§ **ACTION ITEM**
Retype exactly what runs from the first line of the data to the line with "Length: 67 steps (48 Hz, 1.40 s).", keeping both of those lines and skipping pictures.

§ **DATA LISTING**
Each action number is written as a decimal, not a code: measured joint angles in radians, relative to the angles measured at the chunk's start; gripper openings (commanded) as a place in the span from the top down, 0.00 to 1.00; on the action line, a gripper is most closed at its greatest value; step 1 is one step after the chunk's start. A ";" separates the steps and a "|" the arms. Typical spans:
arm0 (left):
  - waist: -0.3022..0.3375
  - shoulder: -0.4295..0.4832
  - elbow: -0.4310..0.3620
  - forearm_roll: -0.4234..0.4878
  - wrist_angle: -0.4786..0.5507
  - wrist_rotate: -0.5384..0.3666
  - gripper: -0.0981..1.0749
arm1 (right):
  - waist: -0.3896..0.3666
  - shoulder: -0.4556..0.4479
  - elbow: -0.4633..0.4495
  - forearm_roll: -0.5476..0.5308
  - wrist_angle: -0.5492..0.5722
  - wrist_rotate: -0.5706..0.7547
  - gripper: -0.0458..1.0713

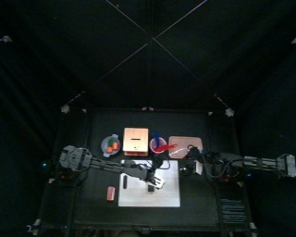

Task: Grab knife handle

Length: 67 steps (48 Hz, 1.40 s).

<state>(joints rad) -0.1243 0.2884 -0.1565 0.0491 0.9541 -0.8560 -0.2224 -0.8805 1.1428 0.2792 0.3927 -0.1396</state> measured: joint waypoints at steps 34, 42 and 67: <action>0.189 -0.307 0.541 -0.575 -0.529 1.473 0.04 | -0.051 -0.043 -0.077 0.186 -0.081 0.002 0.21; 0.202 -0.451 0.752 -0.607 -0.741 1.700 0.03 | -0.055 -0.020 -0.077 0.176 -0.107 0.002 0.21; 0.175 -0.772 1.247 -0.572 -1.315 1.697 0.04 | -0.060 0.044 -0.077 0.204 -0.190 0.003 0.21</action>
<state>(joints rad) 0.0506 -0.4832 1.0907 -0.5231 -0.3605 0.8406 -0.2823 -0.8360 1.0661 0.4832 0.2025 -0.1365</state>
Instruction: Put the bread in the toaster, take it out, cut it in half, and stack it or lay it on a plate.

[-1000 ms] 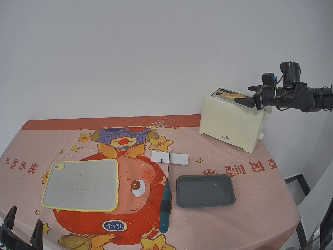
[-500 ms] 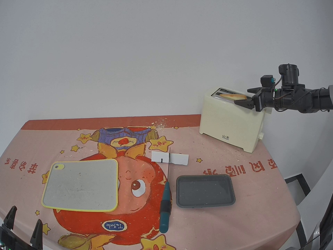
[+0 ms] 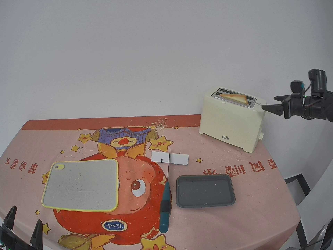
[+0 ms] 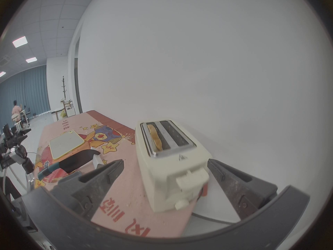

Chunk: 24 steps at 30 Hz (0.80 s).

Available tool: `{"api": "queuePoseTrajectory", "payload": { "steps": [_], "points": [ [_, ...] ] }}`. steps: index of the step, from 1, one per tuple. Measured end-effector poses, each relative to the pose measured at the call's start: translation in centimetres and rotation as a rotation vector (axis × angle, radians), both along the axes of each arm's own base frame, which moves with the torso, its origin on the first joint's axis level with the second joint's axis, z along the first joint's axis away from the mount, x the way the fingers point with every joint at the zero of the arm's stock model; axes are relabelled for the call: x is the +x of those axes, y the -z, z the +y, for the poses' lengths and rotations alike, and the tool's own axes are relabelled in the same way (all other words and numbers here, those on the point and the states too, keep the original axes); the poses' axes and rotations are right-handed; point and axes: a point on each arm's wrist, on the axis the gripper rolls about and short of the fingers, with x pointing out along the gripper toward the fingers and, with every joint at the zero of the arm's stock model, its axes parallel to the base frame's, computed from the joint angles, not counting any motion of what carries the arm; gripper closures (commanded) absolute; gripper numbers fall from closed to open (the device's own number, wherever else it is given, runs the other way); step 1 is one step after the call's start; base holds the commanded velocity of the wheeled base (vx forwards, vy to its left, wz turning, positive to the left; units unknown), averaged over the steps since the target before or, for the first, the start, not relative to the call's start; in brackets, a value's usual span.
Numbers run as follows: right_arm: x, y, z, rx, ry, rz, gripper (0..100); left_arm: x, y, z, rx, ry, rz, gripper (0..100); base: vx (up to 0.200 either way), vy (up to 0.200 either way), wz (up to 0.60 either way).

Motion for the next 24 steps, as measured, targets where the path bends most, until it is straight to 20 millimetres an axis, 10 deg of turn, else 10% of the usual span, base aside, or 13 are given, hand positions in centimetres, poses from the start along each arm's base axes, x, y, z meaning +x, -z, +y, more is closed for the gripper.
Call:
{"api": "queuePoseTrajectory", "payload": {
  "steps": [5,6,24],
  "points": [
    [-2.1,-0.9,-2.0,0.011,0.078,-0.019,0,0.0,0.0,0.0,0.0,0.0,0.0,0,0.0,0.0,0.0],
    [-2.3,-1.0,-2.2,0.011,0.086,-0.03,100,0.0,0.0,0.0,0.0,0.0,0.0,0,0.0,0.0,0.0],
    [2.3,3.0,-1.8,0.011,0.059,-0.115,100,0.0,0.0,0.0,0.0,0.0,0.0,0,0.0,0.0,0.0]
  ]
}}
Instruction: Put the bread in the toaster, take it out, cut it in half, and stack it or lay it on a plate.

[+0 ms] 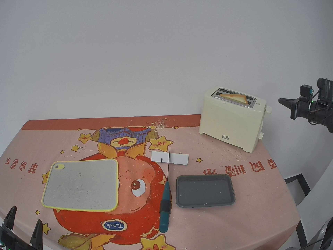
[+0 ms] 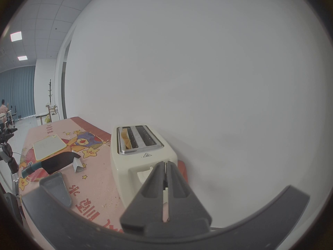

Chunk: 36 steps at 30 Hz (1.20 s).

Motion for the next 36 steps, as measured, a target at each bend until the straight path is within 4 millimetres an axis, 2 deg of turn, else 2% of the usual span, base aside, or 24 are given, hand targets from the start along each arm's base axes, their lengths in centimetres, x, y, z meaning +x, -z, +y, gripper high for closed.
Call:
{"api": "queuePoseTrajectory", "payload": {
  "steps": [7,13,28,36],
  "points": [
    [1.3,1.6,1.2,0.004,-0.034,0.037,100,0.0,0.0,0.0,0.0,0.0,0.0,0,0.0,0.0,0.0],
    [2.0,2.2,1.1,0.002,-0.018,0.049,100,0.0,0.0,0.0,0.0,0.0,0.0,0,0.0,0.0,0.0],
    [2.2,3.9,0.8,0.002,-0.011,0.061,100,0.0,0.0,0.0,0.0,0.0,0.0,0,0.0,0.0,0.0],
    [2.2,6.0,0.8,0.001,-0.012,0.058,100,0.0,0.0,0.0,0.0,0.0,0.0,0,0.0,0.0,0.0]
  ]
}}
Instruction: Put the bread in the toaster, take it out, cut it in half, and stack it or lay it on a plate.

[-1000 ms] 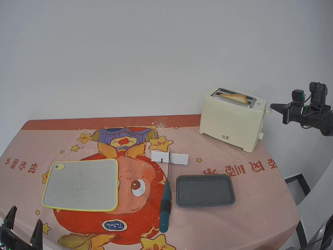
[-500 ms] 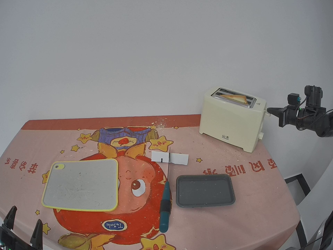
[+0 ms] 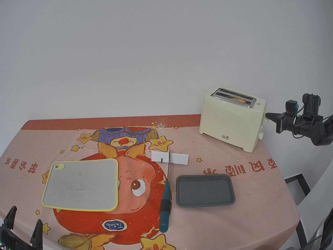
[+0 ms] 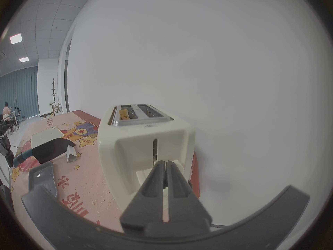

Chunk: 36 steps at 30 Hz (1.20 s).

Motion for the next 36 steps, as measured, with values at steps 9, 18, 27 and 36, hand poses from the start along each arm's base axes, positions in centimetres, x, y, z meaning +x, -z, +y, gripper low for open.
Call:
{"api": "queuePoseTrajectory", "payload": {
  "steps": [9,18,27,36],
  "points": [
    [0.0,1.0,0.1,0.004,-0.002,0.03,100,0.0,0.0,0.0,0.0,0.0,0.0,0,0.0,0.0,0.0],
    [-0.2,1.6,0.1,0.004,-0.002,0.047,100,0.0,0.0,0.0,0.0,0.0,0.0,0,0.0,0.0,0.0],
    [-0.2,1.9,0.2,0.005,-0.004,0.055,100,0.0,0.0,0.0,0.0,0.0,0.0,0,0.0,0.0,0.0],
    [-0.1,2.3,0.2,0.004,-0.006,0.065,100,0.0,0.0,0.0,0.0,0.0,0.0,0,0.0,0.0,0.0]
  ]
}}
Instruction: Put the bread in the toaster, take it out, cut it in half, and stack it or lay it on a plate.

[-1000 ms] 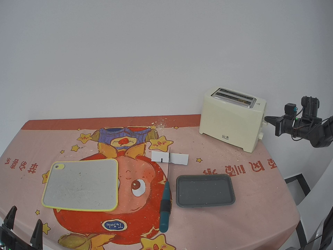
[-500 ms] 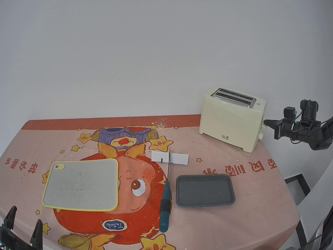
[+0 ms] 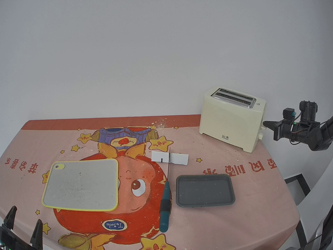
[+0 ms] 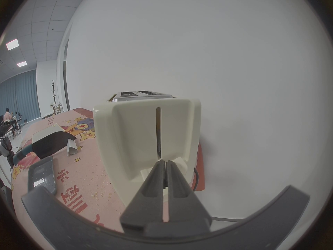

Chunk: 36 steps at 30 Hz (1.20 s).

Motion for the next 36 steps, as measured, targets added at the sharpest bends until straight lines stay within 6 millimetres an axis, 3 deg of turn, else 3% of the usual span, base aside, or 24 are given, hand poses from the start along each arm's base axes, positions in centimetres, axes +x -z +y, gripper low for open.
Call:
{"api": "queuePoseTrajectory", "payload": {
  "steps": [13,27,31,36],
  "points": [
    [0.0,-0.3,-0.2,0.003,0.007,-0.002,100,0.0,0.0,0.0,0.0,0.0,0.0,0,0.0,0.0,0.0],
    [-1.6,-3.4,-0.8,0.023,0.061,-0.063,100,0.0,0.0,0.0,0.0,0.0,0.0,0,0.0,0.0,0.0],
    [-3.2,-4.2,-0.8,0.049,0.082,-0.058,100,0.0,0.0,0.0,0.0,0.0,0.0,0,0.0,0.0,0.0],
    [-7.4,-6.0,-0.5,0.062,0.1,-0.084,100,0.0,0.0,0.0,0.0,0.0,0.0,0,0.0,0.0,0.0]
  ]
}}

§ **RESULT OF THIS TASK**
Each action number is written as a decimal, not a code: measured joint angles in radians, relative to the angles measured at the chunk's start; gripper openings (commanded) as a place in the span from the top down, 0.00 to 1.00; on the action line, a gripper is most closed at its greatest value; step 1 is one step after the chunk's start. A ";" separates the steps and a "|" the arms. Typical spans:
arm0 (left):
  - waist: -0.3022..0.3375
  - shoulder: -0.4295..0.4832
  - elbow: -0.4310..0.3620
  - forearm_roll: -0.4234..0.4878
  - wrist_angle: -0.4786..0.5507
  - wrist_rotate: -0.5384..0.3666
  - gripper: -0.0981..1.0749
arm1 (right):
  - waist: -0.3896..0.3666
  - shoulder: -0.4556..0.4479
  - elbow: -0.4633..0.4495
  - forearm_roll: -0.5476..0.5308
  - wrist_angle: -0.5492..0.5722
  - wrist_rotate: -0.5706..0.7547
  - gripper: -0.0458..1.0713


Task: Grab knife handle

Length: 67 steps (48 Hz, 1.40 s).

Nothing more is needed for this exercise.